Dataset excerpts
———

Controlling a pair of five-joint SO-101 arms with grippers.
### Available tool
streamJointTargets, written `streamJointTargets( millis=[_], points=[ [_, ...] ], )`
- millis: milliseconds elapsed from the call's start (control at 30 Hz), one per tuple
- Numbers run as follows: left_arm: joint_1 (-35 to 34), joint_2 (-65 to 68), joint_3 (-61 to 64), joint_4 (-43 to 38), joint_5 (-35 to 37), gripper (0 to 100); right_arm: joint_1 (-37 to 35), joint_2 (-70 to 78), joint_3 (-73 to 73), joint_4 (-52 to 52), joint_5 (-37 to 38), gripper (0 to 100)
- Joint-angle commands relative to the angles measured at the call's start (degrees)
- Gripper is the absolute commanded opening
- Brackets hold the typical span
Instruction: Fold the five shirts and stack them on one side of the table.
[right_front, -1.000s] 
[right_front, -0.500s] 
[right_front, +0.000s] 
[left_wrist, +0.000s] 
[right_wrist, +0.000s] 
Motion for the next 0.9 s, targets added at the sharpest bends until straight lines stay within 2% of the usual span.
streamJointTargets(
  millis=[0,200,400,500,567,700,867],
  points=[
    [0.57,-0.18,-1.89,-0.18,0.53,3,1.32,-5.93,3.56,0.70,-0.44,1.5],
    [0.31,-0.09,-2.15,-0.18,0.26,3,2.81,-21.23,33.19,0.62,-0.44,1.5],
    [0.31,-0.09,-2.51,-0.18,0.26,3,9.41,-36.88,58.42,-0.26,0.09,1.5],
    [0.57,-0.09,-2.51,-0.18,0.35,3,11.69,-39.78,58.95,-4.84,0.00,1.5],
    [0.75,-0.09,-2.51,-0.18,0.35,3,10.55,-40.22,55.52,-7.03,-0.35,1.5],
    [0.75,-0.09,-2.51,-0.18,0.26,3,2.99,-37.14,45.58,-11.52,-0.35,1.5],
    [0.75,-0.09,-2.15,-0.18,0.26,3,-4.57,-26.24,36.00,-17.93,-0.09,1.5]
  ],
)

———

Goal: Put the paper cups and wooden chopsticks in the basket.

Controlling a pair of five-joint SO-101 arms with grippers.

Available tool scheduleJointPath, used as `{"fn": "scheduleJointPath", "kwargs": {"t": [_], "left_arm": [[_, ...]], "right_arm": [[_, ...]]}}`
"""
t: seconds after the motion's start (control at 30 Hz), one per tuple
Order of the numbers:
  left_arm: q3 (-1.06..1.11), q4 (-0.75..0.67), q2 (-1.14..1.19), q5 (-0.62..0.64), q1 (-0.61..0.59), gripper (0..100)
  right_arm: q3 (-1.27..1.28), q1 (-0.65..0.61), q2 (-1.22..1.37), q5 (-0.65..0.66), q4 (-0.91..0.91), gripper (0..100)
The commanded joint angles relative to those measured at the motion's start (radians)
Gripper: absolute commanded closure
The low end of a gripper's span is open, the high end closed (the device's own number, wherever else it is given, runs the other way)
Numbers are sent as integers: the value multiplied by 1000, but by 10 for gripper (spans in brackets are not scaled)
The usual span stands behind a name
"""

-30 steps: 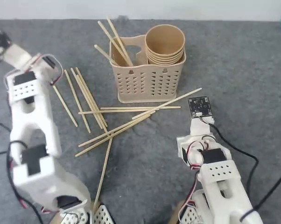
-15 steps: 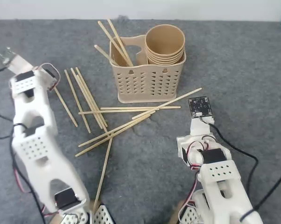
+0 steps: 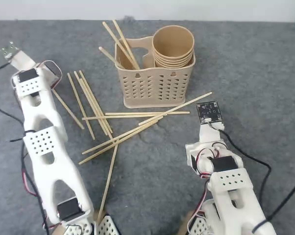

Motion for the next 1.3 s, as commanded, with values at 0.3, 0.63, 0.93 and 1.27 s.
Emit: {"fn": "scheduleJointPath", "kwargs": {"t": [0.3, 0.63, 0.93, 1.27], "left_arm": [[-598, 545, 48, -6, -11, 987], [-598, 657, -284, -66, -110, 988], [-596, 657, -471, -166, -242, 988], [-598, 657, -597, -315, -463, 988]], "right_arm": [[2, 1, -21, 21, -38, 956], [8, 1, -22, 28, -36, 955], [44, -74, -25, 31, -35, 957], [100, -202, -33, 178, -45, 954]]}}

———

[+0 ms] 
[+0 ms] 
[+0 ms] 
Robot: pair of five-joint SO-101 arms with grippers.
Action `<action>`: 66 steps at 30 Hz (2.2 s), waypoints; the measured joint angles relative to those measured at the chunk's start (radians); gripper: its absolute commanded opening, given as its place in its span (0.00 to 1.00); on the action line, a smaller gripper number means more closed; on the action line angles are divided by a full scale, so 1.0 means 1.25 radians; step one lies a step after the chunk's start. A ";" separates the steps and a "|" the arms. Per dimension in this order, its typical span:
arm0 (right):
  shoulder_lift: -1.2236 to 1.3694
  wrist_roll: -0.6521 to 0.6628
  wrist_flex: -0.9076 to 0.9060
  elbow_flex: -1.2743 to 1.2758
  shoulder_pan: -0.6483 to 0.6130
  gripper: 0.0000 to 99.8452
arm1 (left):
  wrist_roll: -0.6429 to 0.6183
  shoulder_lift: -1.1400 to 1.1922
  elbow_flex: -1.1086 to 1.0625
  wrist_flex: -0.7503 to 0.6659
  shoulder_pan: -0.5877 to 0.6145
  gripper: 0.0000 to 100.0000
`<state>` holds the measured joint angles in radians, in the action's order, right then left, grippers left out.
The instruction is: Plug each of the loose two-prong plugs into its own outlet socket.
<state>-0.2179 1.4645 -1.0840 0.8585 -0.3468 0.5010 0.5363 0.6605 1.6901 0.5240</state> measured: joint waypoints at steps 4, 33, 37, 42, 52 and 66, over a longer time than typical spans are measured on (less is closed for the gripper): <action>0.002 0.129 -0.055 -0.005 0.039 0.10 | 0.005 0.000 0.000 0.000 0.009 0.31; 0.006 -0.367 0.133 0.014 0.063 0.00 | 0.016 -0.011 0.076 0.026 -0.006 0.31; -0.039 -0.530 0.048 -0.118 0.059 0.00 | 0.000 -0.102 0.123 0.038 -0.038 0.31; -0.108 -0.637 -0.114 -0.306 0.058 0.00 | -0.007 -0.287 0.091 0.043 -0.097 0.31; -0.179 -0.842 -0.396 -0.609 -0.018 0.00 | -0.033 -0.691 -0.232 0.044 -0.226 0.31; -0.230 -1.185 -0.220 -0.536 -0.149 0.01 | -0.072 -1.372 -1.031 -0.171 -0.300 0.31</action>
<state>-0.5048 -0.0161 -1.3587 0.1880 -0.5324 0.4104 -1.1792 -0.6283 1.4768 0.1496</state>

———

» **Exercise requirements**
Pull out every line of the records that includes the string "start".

» **Response to this exercise**
- millis: milliseconds elapsed from the call's start (control at 30 Hz), one per tuple
- Joint-angle commands relative to the angles measured at the call's start (degrees)
t: seconds after the motion's start (control at 30 Hz), one per tuple
The commanded joint angles relative to those measured at the motion's start (radians)
Action `<action>`: 66 steps at 30 Hz (2.2 s), waypoints; the measured joint angles relative to those measured at the chunk's start (radians); gripper: its absolute commanded opening, given as its place in its span (0.00 to 1.00); on the action line, a smaller gripper number means more closed; on the action line angles are divided by a full scale, so 1.0 means 1.25 radians; step one lies a step after the chunk's start. A ";" separates the steps and a "|" the arms. Per dimension in this order, its typical span:

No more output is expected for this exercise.